Ashwagandha and licorice are two well-known medicinal plant species (Pastorino et al., 2018; Rayees and Malik, 2017), but the effect of AMF associations on secondary metabolite production has not been comprehensively analysed. For example, studies on ashwagandha and associated AMF have been primarily concerned with the effectiveness of AMF in the promotion of vegetative growth and to the facilitation of increased soil nutrient absorption (Hosamani et al., 2011). However, the influence of AMF on secondary metabolite production in ashwagandha has not been examined, especially for the pharmacologically important steroidal lactones, the withanolides, and withaferin-A in particular (Chirumamilla et al., 2017) which has potential as a therapeutic agent for the treatment of cancer (Dutta et al., 2019). Similarly, licorice is well-known for its extensive use in herbal medicines. One of the most important compounds produced by this species is glycyrrhizic acid (glycyrrhizin), a water-soluble triterpenoid glycoside found in the roots and rhizomes and reported to possess antiviral effects (Sun et al., 2019). Recently, the role of glycyrrhizic acid as a multifunctional drug carrier was also demonstrated (Selyutina and Polyakov, 2019). Further, glabridin, also isolated from the root of licorice has exhibited tyrosinase inhibition and therefore is used widely in the cosmetics industry (Chen et al., 2016). Symbiosis with AMF in licorice promotes growth (Öztürk et al., 2017), increases metabolite production (Orujei et al., 2013), and shortens the acclimatization period during transplantation (Yadav et al., 2013), but its secondary metabolite production, especially of glycyrrhizic acid and glabridin, has not been systematically explored. In the current study, we also investigated marigold, for which AMF associations are known, for example, to alleviate drought stress (Asrar and Elhindi, 2011) and contribute to phytoremediation of soils (Castillo et al., 2011) but importantly, marigold also produces a range of agriculturally important organosulphur compounds, thiophenes (specifically alpha-terthienyl) which have nematicidal properties (Hooks et al., 2010; Marotti et al., 2010). The influence that AMF symbiosis has on alpha-terthienyl production in marigold roots has not been explored.

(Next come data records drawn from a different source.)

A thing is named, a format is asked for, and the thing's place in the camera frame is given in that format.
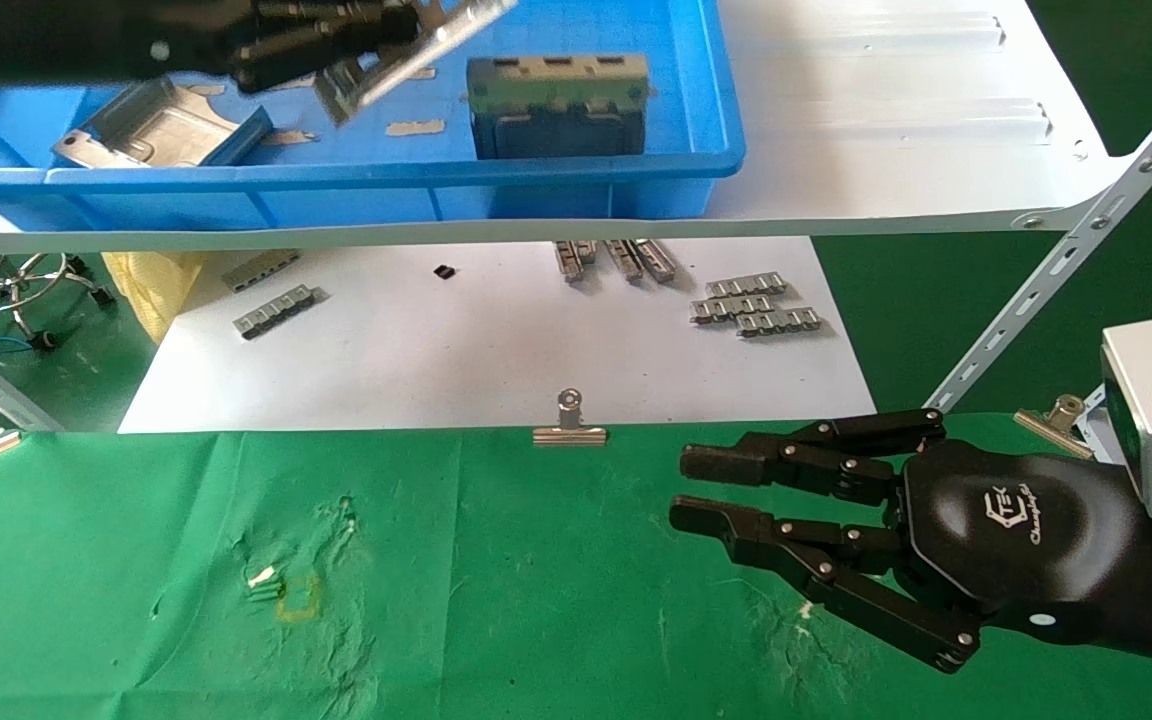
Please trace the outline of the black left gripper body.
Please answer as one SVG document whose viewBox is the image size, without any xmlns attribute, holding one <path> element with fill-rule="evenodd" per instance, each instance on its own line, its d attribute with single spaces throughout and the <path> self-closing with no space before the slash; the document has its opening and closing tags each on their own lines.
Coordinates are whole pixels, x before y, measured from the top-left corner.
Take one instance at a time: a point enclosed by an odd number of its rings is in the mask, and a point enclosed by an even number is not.
<svg viewBox="0 0 1152 720">
<path fill-rule="evenodd" d="M 0 1 L 0 86 L 223 74 L 255 35 L 251 1 Z"/>
</svg>

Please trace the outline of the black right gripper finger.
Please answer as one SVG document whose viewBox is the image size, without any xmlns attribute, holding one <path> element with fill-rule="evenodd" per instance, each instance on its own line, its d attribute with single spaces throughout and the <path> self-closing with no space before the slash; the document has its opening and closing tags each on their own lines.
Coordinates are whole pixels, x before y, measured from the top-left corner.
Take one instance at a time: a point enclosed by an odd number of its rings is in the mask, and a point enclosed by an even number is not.
<svg viewBox="0 0 1152 720">
<path fill-rule="evenodd" d="M 669 524 L 721 541 L 733 564 L 776 574 L 805 600 L 941 673 L 958 673 L 980 647 L 978 619 L 882 583 L 910 569 L 910 544 L 895 530 L 776 518 L 699 497 L 673 498 Z"/>
<path fill-rule="evenodd" d="M 881 506 L 896 495 L 886 460 L 946 439 L 941 411 L 923 409 L 814 420 L 790 433 L 746 432 L 732 446 L 685 445 L 680 473 L 732 486 L 783 486 Z"/>
</svg>

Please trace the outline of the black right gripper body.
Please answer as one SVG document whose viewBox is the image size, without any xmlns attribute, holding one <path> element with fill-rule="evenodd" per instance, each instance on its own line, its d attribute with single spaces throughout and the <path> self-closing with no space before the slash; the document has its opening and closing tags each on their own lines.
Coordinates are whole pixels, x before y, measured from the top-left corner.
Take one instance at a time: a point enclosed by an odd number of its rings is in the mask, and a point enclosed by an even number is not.
<svg viewBox="0 0 1152 720">
<path fill-rule="evenodd" d="M 919 600 L 1152 659 L 1152 518 L 1126 468 L 947 439 L 905 461 L 899 525 Z"/>
</svg>

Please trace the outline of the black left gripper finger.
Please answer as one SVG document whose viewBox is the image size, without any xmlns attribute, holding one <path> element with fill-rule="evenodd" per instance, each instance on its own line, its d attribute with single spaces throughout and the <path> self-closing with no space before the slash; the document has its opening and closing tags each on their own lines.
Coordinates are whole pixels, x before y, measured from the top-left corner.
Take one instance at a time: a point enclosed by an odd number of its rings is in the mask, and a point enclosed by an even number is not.
<svg viewBox="0 0 1152 720">
<path fill-rule="evenodd" d="M 314 20 L 364 24 L 410 20 L 420 26 L 420 13 L 411 1 L 256 1 L 256 22 L 262 26 L 305 24 Z"/>
<path fill-rule="evenodd" d="M 259 94 L 339 60 L 410 44 L 419 31 L 417 20 L 314 20 L 234 51 L 234 82 L 244 94 Z"/>
</svg>

The objective of the current study was to analyse secondary metabolite production in roots of three host plant species following inoculation individually, of five different AMF species and further, selection of effective AMF-host combinations, which would contribute towards enhanced secondary metabolite production. The plant species investigated in this study produced several metabolites of medicinal and/or agricultural importance and thus an ability to increase their production to enable economies of scale is desirable.